Look through the entries that follow and return each line that has the string "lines".

Stored items:
* * * * * * *
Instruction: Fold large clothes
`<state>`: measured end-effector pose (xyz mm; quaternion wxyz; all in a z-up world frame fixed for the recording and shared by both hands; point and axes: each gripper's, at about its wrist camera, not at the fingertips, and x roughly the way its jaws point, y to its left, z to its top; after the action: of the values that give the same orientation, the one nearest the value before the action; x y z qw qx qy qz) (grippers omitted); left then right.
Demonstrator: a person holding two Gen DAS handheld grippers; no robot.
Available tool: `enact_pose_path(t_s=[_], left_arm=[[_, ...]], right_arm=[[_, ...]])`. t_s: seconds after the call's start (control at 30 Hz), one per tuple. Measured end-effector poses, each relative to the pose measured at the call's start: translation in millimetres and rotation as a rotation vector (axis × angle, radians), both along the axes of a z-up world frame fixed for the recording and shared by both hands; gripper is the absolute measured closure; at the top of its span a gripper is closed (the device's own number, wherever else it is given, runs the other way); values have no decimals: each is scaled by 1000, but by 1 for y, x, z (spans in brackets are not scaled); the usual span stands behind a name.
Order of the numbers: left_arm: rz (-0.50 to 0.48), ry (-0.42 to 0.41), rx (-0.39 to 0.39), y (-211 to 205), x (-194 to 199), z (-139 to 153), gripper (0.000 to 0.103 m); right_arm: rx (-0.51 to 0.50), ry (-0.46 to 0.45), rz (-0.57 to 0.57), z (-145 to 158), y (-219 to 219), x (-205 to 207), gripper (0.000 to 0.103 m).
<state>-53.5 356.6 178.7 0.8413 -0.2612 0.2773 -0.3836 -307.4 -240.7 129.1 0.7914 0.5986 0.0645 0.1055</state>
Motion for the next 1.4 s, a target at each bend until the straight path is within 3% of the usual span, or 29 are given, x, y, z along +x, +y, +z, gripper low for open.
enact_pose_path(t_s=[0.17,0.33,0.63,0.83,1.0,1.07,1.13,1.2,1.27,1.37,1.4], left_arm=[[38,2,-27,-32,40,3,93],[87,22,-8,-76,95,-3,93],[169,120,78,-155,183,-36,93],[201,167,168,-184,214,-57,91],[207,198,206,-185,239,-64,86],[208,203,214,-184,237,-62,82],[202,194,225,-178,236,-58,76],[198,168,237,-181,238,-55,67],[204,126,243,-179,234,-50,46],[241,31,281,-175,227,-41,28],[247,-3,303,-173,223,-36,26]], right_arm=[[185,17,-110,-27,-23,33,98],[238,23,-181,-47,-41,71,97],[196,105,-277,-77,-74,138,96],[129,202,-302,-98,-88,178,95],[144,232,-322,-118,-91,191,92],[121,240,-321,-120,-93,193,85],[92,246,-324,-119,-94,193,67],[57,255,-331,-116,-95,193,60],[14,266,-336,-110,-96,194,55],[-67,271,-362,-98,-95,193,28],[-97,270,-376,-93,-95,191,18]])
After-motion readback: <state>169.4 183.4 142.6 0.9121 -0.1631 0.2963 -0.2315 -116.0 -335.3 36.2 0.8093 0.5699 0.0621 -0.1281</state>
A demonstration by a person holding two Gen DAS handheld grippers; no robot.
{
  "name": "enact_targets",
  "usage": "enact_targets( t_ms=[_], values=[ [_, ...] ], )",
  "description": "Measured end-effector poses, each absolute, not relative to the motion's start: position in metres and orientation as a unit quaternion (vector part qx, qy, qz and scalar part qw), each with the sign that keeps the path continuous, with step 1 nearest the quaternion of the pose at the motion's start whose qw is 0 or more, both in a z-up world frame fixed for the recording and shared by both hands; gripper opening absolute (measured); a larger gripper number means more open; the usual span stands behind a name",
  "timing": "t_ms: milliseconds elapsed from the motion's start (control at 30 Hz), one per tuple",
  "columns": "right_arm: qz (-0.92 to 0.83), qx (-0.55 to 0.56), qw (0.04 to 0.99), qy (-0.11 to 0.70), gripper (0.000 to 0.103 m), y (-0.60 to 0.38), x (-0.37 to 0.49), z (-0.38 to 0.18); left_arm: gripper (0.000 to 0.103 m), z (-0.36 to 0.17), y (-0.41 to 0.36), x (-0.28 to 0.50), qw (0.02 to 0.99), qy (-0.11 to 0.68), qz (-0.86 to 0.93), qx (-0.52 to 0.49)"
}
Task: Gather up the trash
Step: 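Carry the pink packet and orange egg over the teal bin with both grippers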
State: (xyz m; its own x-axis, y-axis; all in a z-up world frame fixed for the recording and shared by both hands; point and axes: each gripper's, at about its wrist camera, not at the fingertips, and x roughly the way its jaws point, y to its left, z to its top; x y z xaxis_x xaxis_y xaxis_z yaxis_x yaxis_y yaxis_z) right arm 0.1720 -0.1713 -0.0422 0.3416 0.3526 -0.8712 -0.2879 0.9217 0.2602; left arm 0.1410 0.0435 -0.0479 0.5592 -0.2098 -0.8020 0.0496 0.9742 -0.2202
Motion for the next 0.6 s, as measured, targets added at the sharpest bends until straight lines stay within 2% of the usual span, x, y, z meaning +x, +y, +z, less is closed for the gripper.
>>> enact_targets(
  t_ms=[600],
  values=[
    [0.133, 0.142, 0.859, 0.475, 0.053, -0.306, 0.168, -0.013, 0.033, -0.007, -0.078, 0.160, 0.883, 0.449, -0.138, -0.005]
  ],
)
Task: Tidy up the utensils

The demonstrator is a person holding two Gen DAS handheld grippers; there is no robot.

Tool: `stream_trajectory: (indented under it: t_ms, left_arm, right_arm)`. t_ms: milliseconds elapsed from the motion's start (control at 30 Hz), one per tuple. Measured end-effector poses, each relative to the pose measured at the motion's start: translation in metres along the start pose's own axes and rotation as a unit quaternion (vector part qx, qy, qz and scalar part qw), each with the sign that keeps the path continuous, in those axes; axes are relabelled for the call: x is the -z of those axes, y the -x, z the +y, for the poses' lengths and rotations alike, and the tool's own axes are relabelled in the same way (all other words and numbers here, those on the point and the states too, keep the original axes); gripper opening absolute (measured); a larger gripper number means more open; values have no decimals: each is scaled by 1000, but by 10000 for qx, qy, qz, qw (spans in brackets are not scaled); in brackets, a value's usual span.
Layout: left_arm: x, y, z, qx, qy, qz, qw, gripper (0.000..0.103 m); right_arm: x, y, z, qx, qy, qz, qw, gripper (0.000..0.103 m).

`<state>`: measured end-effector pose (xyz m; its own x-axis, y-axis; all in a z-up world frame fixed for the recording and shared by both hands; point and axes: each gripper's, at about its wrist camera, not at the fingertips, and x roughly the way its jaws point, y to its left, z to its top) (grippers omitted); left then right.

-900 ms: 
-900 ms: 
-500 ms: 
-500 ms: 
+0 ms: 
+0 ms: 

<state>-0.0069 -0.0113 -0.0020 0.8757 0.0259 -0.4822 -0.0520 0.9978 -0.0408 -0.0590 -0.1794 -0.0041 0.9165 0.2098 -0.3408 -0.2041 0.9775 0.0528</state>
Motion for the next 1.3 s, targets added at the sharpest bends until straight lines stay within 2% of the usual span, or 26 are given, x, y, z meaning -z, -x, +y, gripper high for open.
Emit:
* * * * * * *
Written reply →
Motion for the next 0.6 s, as measured, targets added at the sharpest bends until straight lines stay within 2% of the usual span, x, y, z meaning +x, +y, +z, less is closed for the gripper.
Motion for the next 1.3 s, targets added at the sharpest bends until straight lines stay within 2% of the usual span, or 26 are given, x, y, z meaning -z, -x, +y, gripper high for open.

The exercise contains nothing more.